Gue: “Oh oke then, thank you
Bule cantik berbikini: “You are welcome, have fun :) ”

anjing penjaga.. gambar pinjem dari beachesandbackpacks
 Augus sama Pak Zen Cuma ngeliatin dan cengar-cengir doang, gak ikut-ikutan ngobrol sama bule. Haha..
Lalu tepat di ujung daerah berpasir, mulailah kami memakai snorkel gear dan nyemplung ke laut. Tas, sandal, dan baju dijagain anjing penjaga pulau yang sejak awal mengikuti langkah kami. Such a nice dog.

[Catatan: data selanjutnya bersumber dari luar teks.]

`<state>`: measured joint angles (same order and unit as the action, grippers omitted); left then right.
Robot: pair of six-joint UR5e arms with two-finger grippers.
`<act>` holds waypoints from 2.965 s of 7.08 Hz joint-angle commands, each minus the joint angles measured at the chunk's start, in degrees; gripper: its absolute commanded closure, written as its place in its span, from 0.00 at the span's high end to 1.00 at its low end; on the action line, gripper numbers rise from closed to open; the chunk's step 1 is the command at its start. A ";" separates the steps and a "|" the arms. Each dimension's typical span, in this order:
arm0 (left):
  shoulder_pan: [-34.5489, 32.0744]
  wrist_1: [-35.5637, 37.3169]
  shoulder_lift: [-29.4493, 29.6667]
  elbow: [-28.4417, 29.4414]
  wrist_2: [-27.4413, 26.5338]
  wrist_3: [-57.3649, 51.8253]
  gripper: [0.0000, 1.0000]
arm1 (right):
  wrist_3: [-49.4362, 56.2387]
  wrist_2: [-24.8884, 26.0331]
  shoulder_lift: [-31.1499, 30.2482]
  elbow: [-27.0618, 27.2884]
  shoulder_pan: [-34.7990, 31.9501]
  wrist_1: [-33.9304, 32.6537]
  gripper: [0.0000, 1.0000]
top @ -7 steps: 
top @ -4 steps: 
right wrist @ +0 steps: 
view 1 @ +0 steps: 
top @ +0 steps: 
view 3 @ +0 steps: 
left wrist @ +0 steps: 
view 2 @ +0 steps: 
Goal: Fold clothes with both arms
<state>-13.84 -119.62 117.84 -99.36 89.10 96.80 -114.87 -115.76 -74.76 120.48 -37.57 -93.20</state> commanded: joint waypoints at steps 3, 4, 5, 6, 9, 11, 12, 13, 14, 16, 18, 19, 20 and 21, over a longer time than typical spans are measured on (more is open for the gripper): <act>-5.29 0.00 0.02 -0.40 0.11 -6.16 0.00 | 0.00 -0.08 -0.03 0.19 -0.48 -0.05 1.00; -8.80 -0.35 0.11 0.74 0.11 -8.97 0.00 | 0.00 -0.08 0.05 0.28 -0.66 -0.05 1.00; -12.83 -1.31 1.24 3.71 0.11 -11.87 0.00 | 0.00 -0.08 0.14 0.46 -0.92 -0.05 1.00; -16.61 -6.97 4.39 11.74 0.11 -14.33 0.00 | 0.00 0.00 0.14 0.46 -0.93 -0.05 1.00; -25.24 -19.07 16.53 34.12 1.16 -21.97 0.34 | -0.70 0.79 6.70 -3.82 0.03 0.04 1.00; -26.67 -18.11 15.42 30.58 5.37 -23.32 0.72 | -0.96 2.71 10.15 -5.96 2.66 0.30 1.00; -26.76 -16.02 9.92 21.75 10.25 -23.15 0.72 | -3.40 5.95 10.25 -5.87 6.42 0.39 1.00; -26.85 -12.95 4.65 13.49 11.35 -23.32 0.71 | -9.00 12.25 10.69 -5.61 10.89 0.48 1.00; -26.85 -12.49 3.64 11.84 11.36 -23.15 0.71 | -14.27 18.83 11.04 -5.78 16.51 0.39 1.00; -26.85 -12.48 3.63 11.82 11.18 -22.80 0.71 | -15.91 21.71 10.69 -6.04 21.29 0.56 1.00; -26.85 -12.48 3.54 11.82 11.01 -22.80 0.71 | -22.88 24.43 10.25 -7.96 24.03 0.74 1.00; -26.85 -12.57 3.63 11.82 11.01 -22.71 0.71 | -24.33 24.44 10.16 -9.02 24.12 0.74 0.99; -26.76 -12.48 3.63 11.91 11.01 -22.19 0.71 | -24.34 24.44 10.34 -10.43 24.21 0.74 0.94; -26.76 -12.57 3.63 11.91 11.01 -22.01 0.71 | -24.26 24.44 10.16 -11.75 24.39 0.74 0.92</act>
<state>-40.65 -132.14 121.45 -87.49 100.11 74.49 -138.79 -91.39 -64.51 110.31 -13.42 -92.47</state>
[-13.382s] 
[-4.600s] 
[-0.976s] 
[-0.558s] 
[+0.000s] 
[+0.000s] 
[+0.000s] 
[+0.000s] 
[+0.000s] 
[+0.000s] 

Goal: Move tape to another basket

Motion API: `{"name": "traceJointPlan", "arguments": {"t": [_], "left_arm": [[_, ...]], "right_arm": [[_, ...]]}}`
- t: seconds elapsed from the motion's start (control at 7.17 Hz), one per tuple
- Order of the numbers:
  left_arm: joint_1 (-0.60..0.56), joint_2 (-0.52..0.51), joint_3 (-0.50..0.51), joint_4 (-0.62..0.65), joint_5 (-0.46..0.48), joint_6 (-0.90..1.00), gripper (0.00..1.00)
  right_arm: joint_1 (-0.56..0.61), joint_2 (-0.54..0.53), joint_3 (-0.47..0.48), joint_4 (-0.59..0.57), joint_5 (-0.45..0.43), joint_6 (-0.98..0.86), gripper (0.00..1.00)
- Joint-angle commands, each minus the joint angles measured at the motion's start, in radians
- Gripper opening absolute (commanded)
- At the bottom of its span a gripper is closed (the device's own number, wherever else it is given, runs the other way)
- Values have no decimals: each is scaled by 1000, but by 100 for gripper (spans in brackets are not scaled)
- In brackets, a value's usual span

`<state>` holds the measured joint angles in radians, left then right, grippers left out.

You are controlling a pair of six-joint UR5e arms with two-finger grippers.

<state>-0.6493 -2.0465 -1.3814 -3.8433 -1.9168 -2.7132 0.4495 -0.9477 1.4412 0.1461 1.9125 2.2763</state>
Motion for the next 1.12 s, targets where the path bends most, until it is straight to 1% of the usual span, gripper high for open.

Ternyata di daerah ini harus berenang agak ke tengah buat dapetin view karang-karang indah dan gerombolan ikan. Berbagai jenis ikan yang-gue-ngga-tau-namanya menari-nari, berkejar-kejaran kesana kemari, keluar masuk karang yang berwarna-warni. Tersihir oleh keindahan dunia bawah laut, gak sadar gue udah semakin ke tengah. Buru-buru gue balik ke daratan yang dangkal. Hmmm,, ini mah lebih enak snorkeling di dermaga, secara gue suka panik kalau di kedalaman dan jauh dari pantai, walau sebenernya bisa berenang.
penyu sering dijumpai di Kanawa. Pic pinjem dari kanawaislandresort

Karena keterbatasan waktu, gue gak sempet naik ke puncak bukit dan santai-santai ganteng di pantai. Begitu pula dengan foto-foto. Bener-bener gak mikir ke situ waktu itu, mata gue udah terbius keindahan dunia bawah lautnya. Disamping itu juga gak jago motret, well akhirnya gambar-gambar di artikel ini gue ambil dari situs lain, kecuali gambar gue foto deket tulisan “KANAWA”, Hahaha..
view dari atas bukit Kanawa. pic pinjem punya Valentino Luis

Oya, pulau kecil ini dikelola oleh warga negara asing. Disini dibuat bungalow untuk menginap para tamu. Ada beberapa jenis kamar yang bisa jadi pilihan para tamu sesuai dengan budget. Lebih lengkapnya dapat dicek di www.kanawaislandresort.com

Gue masih punya rencana berlibur ke pulau ini lagi bareng nyonya, bukan hanya mampir sesaat, tapi juga pengen ngerasain nginep di pulau ini. Sekarang mah nabung dulu deh. Tiket kesana mahal, nginep disana juga mahal. Well, ke “surga” emang gak murah dan gak mudah, butuh perjuangan..


Kami kembali ke kapal dan bersiap melanjutkan perjalanan ke Pulau Bidadari. See you beautiful kanawa island, i’ll be back someday. Make sure you are as beautiful as i see now or even more at the time i comeback here someday.